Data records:

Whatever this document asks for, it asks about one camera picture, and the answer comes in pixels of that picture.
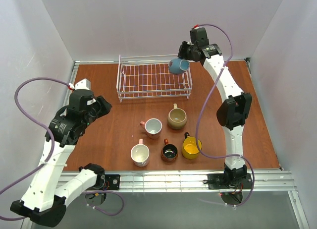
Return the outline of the blue floral mug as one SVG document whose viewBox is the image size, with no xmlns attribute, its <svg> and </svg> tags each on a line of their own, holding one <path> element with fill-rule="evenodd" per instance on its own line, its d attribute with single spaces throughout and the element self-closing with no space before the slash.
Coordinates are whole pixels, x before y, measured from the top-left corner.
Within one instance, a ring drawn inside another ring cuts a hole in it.
<svg viewBox="0 0 317 229">
<path fill-rule="evenodd" d="M 183 74 L 187 72 L 190 68 L 190 63 L 181 58 L 172 59 L 168 64 L 169 72 L 172 74 Z"/>
</svg>

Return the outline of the pink floral mug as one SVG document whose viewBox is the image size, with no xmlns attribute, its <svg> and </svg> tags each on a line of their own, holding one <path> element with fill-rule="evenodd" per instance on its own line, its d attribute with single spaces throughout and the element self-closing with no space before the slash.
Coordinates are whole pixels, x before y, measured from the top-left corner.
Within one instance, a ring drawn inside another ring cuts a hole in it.
<svg viewBox="0 0 317 229">
<path fill-rule="evenodd" d="M 162 122 L 157 118 L 151 118 L 146 122 L 141 121 L 140 126 L 146 131 L 146 134 L 151 139 L 159 138 L 159 135 L 162 130 Z"/>
</svg>

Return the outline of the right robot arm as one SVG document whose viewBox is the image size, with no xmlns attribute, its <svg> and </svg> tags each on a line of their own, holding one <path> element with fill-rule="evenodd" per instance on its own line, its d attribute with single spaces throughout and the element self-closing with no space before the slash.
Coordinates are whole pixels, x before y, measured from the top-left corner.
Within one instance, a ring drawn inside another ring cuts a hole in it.
<svg viewBox="0 0 317 229">
<path fill-rule="evenodd" d="M 218 89 L 222 100 L 216 112 L 226 145 L 224 173 L 220 182 L 230 186 L 240 185 L 247 177 L 246 160 L 243 157 L 243 130 L 252 96 L 235 82 L 218 45 L 209 43 L 204 24 L 198 24 L 190 30 L 190 39 L 189 42 L 182 42 L 178 57 L 200 62 L 214 81 L 212 89 Z"/>
</svg>

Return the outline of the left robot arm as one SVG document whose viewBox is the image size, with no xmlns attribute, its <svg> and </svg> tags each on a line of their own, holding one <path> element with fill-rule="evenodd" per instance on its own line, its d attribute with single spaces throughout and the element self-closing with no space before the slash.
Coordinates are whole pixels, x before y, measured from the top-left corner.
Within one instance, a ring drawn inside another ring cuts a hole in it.
<svg viewBox="0 0 317 229">
<path fill-rule="evenodd" d="M 11 211 L 53 228 L 60 223 L 69 204 L 82 192 L 103 187 L 105 170 L 92 163 L 80 167 L 79 174 L 63 186 L 58 187 L 57 183 L 86 128 L 108 114 L 111 108 L 103 96 L 95 97 L 90 90 L 79 89 L 71 93 L 69 104 L 56 112 L 48 126 L 40 169 L 22 198 L 12 202 Z"/>
</svg>

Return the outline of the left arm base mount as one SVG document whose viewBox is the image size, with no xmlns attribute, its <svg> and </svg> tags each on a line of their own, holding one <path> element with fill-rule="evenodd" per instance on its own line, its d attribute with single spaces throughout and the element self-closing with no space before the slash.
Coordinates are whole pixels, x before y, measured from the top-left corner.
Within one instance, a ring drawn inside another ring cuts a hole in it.
<svg viewBox="0 0 317 229">
<path fill-rule="evenodd" d="M 99 186 L 93 186 L 88 188 L 88 191 L 101 191 L 101 190 L 118 190 L 120 188 L 119 174 L 106 174 L 102 178 L 102 182 Z M 85 200 L 87 204 L 92 206 L 99 206 L 106 200 L 107 195 L 105 193 L 85 194 Z"/>
</svg>

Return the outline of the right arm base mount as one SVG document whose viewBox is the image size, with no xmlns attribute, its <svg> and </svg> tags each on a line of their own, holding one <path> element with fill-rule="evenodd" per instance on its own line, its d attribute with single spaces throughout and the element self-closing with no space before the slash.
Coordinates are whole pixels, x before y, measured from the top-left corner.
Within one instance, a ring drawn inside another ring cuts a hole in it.
<svg viewBox="0 0 317 229">
<path fill-rule="evenodd" d="M 222 173 L 211 173 L 207 175 L 207 179 L 203 180 L 203 184 L 208 186 L 210 190 L 220 190 L 220 197 L 225 204 L 239 205 L 243 201 L 243 189 L 251 189 L 253 179 L 249 173 L 246 178 L 229 183 Z"/>
</svg>

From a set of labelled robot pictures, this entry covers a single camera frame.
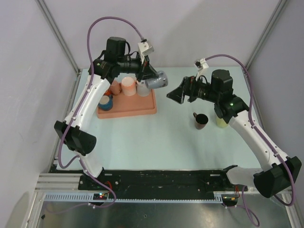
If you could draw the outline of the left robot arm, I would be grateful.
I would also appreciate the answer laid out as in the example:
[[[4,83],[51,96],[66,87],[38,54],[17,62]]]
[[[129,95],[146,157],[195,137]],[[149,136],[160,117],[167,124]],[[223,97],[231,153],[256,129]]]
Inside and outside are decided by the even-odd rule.
[[[103,166],[94,153],[97,138],[87,129],[97,105],[121,73],[135,74],[136,79],[156,78],[148,55],[154,51],[152,45],[143,38],[138,43],[136,57],[132,58],[129,43],[124,38],[110,37],[106,49],[93,61],[88,72],[86,85],[64,121],[56,121],[54,129],[60,138],[59,150],[66,145],[80,159],[83,170],[90,175],[89,184],[99,190],[105,185],[105,177],[100,175]]]

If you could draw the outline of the brown mug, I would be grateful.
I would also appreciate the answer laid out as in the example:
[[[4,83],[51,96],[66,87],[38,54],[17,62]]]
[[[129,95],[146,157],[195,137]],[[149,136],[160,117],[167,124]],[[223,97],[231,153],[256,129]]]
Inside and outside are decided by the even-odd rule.
[[[209,122],[209,118],[205,114],[193,113],[194,125],[197,130],[203,129]]]

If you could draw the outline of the grey blue mug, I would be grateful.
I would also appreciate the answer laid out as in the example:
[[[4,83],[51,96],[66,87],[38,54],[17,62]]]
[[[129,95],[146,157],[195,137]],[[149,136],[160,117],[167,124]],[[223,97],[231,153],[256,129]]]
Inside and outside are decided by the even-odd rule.
[[[164,71],[156,72],[156,78],[145,80],[145,85],[148,89],[158,89],[168,85],[168,77]]]

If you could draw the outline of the yellow faceted mug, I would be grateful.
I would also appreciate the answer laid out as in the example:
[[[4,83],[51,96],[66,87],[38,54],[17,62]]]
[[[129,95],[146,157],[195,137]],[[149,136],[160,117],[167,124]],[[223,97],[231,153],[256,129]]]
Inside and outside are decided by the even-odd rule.
[[[215,115],[215,119],[218,127],[226,128],[228,126],[228,123],[226,123],[223,118],[219,118],[217,115]]]

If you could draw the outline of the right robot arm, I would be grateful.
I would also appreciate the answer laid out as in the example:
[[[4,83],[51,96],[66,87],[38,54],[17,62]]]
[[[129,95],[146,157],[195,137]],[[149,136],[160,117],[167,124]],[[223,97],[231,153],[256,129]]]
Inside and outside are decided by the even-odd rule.
[[[252,118],[246,103],[233,93],[232,86],[230,72],[218,69],[212,72],[209,83],[203,82],[203,76],[185,76],[167,98],[179,104],[186,96],[188,102],[202,99],[214,103],[217,117],[242,137],[261,166],[259,170],[233,166],[220,177],[221,188],[231,190],[236,184],[254,186],[262,196],[270,198],[294,185],[302,163],[298,157],[289,157],[276,146]]]

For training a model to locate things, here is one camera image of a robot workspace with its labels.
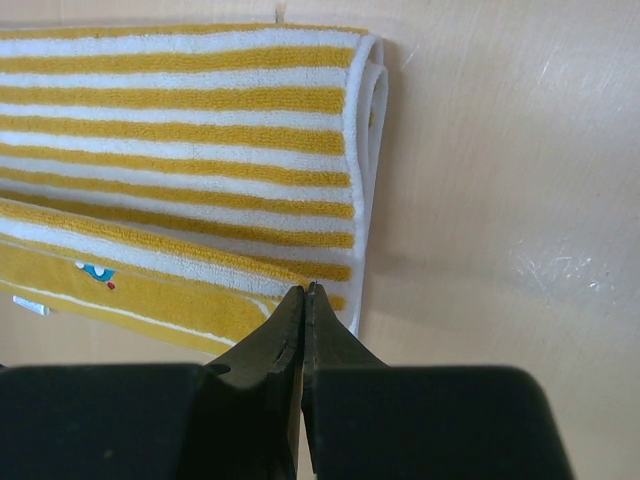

**Work to complete:** If a line of the records above holds the word "camera", show it.

**Task result:**
Whatever this document asks for, it asks about one camera picture, and the answer comes in pixels of that picture.
From a set of labelled robot pictures, this entry covers a single camera frame.
For training a model to locate things, here is one camera image of a robot workspace with its labels.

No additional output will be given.